A backup plan needs both people and services, because one person may not be enough.

  1. A few-hour helper: a family member, friend, or neighbour who can cover an appointment or short break.
  2. A paid service: a home care agency that can cover a shift, day, evening, or weekend when family cannot.
  3. Respite for a longer stretch: in-home relief, adult day programs, or a short stay in a facility.

If the person you care for does not have a health authority case manager yet, ask for a home and community care assessment. Publicly funded home support and respite usually start there.

If you need flexible help faster, private home care may fill the gap.

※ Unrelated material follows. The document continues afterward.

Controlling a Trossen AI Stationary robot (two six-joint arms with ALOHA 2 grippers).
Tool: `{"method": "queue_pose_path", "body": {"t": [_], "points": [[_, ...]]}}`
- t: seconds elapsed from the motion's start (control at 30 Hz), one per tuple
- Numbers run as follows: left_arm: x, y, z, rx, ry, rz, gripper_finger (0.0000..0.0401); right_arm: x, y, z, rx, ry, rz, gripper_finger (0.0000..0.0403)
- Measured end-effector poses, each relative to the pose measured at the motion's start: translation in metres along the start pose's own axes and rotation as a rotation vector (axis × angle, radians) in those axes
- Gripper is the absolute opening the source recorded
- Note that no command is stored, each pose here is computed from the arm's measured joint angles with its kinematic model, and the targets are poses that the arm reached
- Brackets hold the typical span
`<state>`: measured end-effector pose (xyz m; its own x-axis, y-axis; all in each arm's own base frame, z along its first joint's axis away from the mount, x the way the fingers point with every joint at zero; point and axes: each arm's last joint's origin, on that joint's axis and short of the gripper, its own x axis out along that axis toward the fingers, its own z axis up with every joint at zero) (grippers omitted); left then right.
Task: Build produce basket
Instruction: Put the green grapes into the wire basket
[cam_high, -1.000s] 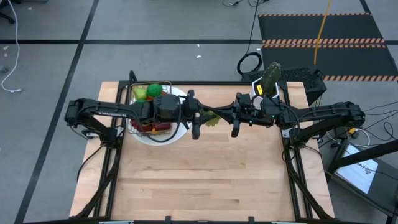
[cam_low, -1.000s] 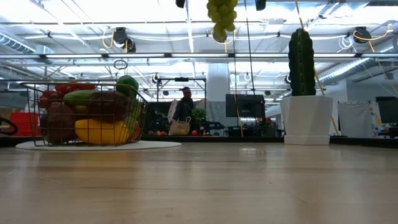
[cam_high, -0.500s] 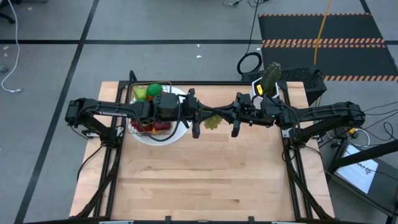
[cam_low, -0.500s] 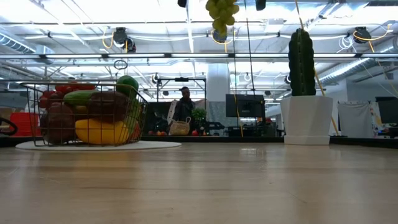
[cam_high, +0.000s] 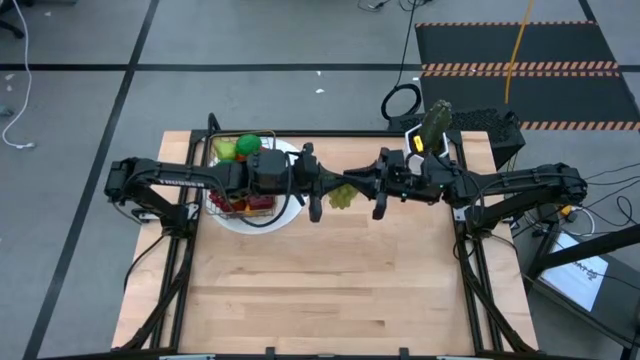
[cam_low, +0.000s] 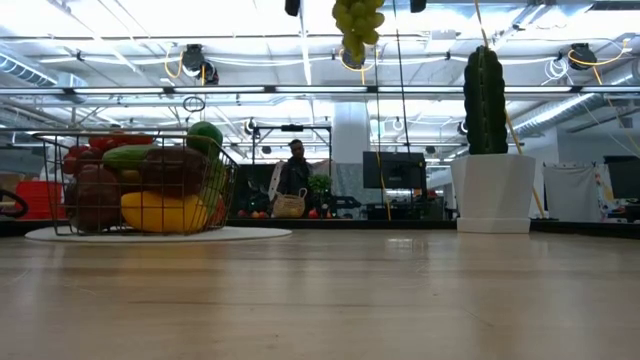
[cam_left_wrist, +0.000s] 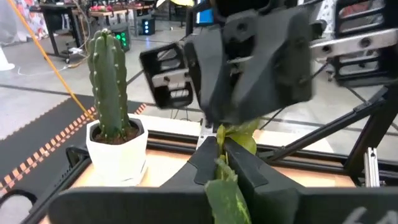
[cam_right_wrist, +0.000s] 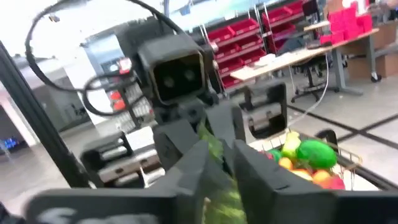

Rates vary by agency and care type, but a practical planning range is $35–$75 an hour. Confirm the actual rate with the agency.

What should you do this week?

This week, build the first version of the folder and ask one person to be your short-cover backup.

  • Write the medication list and daily routine.
  • Add doctor, pharmacy, case manager, and emergency contacts.
  • Tell one reliable person where the folder is.
  • Call one or two local home care agencies so you know who could cover a shift.
  • Ask the health authority or case manager how respite works in your region.

For longer breaks, read our BC respite care guide. If you are making this plan because you are close to your limit, also read caregiver burnout signs and resources.

In a life-threatening emergency, call 911. For 24/7 nurse-assessed health advice in BC, call 8-1-1.

Sources

Frequently Asked Questions

Who can be a backup caregiver?

A backup can be a family member, friend, neighbour, or paid worker from a home care agency. The important part is that they know the routine and can find the care folder.

How do I arrange respite so I can travel?

Talk to the health authority case manager about publicly funded respite and how much notice is needed. For private care, contact agencies directly and book ahead.

What if I do not have family nearby?

Then paid and community services become the backup plan. Home care agencies, respite services, adult day programs, and caregiver support groups can all help reduce single-person risk.

How often should I update the plan?

Update it at least once a year and any time medications, doctors, routines, or decision-making documents change.